This is my ratatouille with pork, packed with lots of mediterranean vegetables and cooked in one pot. It’s easy to prepare and has lots of flavor. My version has cubed pork because I love pork and eggplant dishes! I also snuck in some anchovies for umami. They melt away completely, leaving behind their salty goodness. I finished my bowl with a grating of asiago cheese over top. This is a really great, healthy dish.
Add Texture And Shape
When I make a stew, I like to give it some visual appeal by varying the size and cut on the veggies. I went with large rounds, about 1/4″ thick for the eggplant, thin slices of yellow squash, and smaller cubes for the zucchini. For the onion, I used thin slices. And the pork I cut into bite-sized cubed before searing it in the Instant Pot.
I tend to stock my pantry with lots of cans of goodies that play well together, so I pulled a few items to add in along with the fresh eggplant and squash. Artichokes are a great addition. They add some sweetness, and are great in tomato-based dishes. I also added anchovies. They are a secret ingredient that adds to the dish, but no one knows it’s there since they just melt away completely. They add a great complexity to the flavor.
I decided to also try adding garbanzo beans to this stew. Not something I usually add (but use all the time in salads). Since all of the other ingredients were going to get soft, I had a feeling that they would be great for added texture. I was right! I also used a small can of tomato paste, and diced tomatoes to round out the flavor.

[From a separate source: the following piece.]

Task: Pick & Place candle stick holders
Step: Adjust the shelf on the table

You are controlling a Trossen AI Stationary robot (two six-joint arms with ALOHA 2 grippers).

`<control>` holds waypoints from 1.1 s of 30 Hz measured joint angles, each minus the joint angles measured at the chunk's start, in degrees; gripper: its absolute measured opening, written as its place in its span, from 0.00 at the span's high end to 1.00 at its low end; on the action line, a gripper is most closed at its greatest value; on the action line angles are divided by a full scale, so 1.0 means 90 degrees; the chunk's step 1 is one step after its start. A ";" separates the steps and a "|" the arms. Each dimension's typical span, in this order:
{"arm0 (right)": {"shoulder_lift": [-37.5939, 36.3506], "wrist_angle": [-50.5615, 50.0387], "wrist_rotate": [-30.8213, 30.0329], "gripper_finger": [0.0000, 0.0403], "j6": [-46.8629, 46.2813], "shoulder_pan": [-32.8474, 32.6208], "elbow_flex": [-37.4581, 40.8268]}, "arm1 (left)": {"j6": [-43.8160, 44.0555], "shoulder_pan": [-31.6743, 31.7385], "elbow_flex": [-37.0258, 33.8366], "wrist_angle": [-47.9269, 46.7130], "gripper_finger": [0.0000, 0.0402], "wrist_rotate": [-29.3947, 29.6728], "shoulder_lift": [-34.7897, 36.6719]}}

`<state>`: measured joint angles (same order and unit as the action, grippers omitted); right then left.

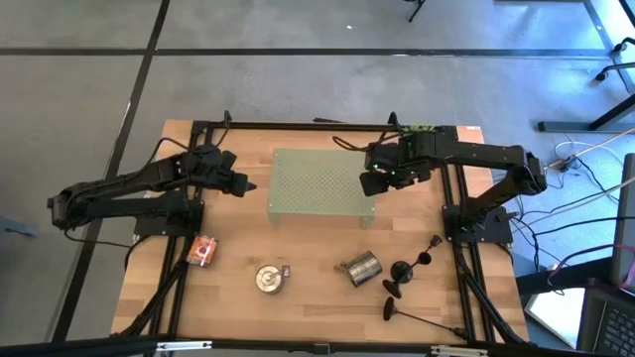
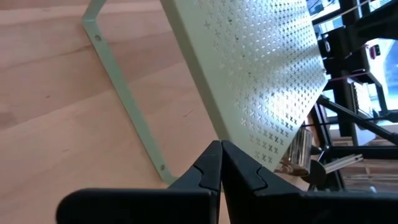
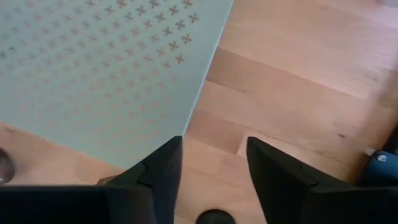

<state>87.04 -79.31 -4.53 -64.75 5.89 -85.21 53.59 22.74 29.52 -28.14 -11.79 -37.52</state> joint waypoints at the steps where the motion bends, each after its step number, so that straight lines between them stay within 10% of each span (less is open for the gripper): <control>1: 0.0026 -0.0041 -0.0017 0.59 -0.0037 0.0000 0.0001 | -0.0029 0.0000 0.0000 -0.0004 0.99 0.0000 -0.0002; 12: 0.0115 -0.0130 -0.0276 0.96 -0.0119 0.0000 0.0392 | -0.0045 -0.0002 0.0000 -0.0049 0.99 0.0007 0.0012; 33: 0.0130 0.1272 -0.0195 0.99 -0.0328 0.0136 0.1423 | -0.0312 0.0047 0.0000 0.0017 0.99 0.0204 -0.0812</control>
<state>88.20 -67.87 -6.29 -67.70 7.11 -72.40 50.78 23.16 29.52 -27.99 -9.96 -44.83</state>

Liquids Make Steam Pressure
To make sure I had enough liquid to get up the steam for pressure cooking, I used all of the liquids from the diced tomatoes, and garbanzo beans. I had the artichoke liquid on reserve in case I got a burn warning, but I didn’t need it. As the veggies cook down they tend to release liquid, and I didn’t want my ratatouille to end up too soupy. This about of liquid worked perfectly.
A Bit About Eggplant
Like I said earlier, I love eggplant dishes (try my tasty eggplant stacks dish sometime). I have learned a few tricks for preparing them. It’s very important to prepare the eggplant. Do not skip this step! You want to begin any recipe that uses eggplant by squeezing out the bitterness. You can do this with lemon juice or salt. I have used lemon juice for years, but have just started switching to using salt all the time. The end result is good either way, so if you are worried about the added salt, try lemon juice.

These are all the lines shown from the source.